I read all the answers and still feel that I need to write a new one.
Let us consider a linear activation function g(z)=z, which is different from Relu(z) only in the region z<0.
If all activation functions used in a network is g(z), then the network is equivalent to a simple single layer linear network,
which we know is not useful in learning complicate patterns.
We need to introduce nonlinearity into the network. So the interesting part of Relu(z) is actually its combination of this linear part with another linear part that has a different slope (specifically, zero in Relu). This introduces a nonlinearity we need, which seems to be the most simple nonlinearity that one can think of.
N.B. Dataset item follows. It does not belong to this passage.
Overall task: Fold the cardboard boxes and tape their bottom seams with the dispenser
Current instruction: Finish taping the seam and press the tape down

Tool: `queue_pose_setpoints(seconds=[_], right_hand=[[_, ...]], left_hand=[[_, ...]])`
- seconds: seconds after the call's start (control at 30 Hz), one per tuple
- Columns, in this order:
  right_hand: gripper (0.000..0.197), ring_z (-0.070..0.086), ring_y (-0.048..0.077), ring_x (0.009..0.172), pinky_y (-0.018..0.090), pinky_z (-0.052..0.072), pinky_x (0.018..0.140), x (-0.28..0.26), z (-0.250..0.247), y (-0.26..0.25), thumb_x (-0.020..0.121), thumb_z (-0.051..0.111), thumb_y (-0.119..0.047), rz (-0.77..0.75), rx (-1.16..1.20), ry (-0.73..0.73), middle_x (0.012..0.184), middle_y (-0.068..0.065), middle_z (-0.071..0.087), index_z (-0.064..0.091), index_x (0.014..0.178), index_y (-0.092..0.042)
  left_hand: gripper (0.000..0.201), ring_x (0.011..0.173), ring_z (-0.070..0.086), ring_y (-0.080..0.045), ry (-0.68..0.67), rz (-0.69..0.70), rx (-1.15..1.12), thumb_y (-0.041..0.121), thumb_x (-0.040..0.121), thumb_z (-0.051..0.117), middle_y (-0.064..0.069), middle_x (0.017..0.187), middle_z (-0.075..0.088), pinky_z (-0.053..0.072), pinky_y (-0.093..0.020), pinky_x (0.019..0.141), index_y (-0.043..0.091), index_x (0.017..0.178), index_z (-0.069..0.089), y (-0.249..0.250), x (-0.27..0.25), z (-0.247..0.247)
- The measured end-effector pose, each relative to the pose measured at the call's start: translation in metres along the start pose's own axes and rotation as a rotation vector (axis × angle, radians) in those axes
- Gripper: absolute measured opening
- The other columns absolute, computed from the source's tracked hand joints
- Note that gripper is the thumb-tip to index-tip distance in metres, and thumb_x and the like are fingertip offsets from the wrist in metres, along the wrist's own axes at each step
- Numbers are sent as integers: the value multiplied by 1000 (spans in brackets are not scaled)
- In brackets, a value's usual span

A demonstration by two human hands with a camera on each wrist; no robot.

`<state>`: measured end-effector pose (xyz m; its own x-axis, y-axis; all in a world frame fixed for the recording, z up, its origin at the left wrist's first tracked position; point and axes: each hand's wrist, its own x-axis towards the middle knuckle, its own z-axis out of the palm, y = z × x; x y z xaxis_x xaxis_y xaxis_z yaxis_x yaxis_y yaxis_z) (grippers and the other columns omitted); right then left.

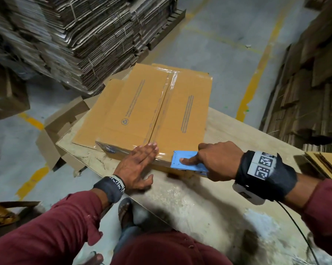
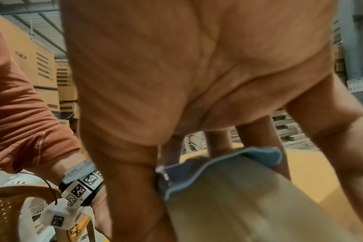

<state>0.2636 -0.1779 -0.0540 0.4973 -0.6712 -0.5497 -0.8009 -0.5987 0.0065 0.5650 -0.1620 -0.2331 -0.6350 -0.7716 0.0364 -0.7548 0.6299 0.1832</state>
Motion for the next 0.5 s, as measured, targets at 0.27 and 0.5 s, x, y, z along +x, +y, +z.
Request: queue_pose_setpoints(seconds=[0.27,0.5], right_hand=[[78,62,24,93,31,41,60,-48,14,45,92,59,-38,130,-12,-169,109,-9,45,14,145,-72],[75,49,21,79,27,28,48,-36,35,37,92,59,-28,141,50,-161,104,-7,41,25,147,-67]], left_hand=[[101,158,19,-25,91,15,-22,57,85,62,-12,172,16,23,-48,125,8,163,21,1,2,4],[103,159,16,-25,12,4,-33,60,84,60,-9,173,10,23,-52,124,8,164,20,0,3,1]])
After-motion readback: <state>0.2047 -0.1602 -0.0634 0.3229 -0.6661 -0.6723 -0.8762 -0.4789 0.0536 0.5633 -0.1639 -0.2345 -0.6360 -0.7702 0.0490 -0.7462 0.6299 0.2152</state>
However simplicity itself does not imply superiorness over complexity in terms of its practical use.
Then why is this simple nonlinearity more powerful than the sigmoid function?
Both relu and sigmoid have regions of zero derivative. Other answers have claimed that relu has a reduced chance of encountering the vanishing gradient problem based on the facts that (1) its zero derivative region is narrower than sigmoid and (2) relu's derivative for z>0 is equal to one, which is not damped or enhanced when multiplied.
Other possible reasons for the advantage of relu over sigmoid may be that (1) Relu has larger possible range than that of the sigmoid function for z>0. (2) The exact zero values of relu for z<0 introduce sparsity effect in the network, which forces the network to learn more robust features. If this is true, something like leaky Relu, which is claimed as an improvement over relu, may be actually damaging the efficacy of Relu.
Some people consider relu very strange at first glance. It turns out that the adoption of relu is a natural choice if we consider that (1) sigmoid is a modified version of the step function (g=0 for z<0, and g=1 for z>0) to make it continuous near zero; (2) another imaginable modified version of the step function would be replacing g=1 in z>0 by g=z, which is relu.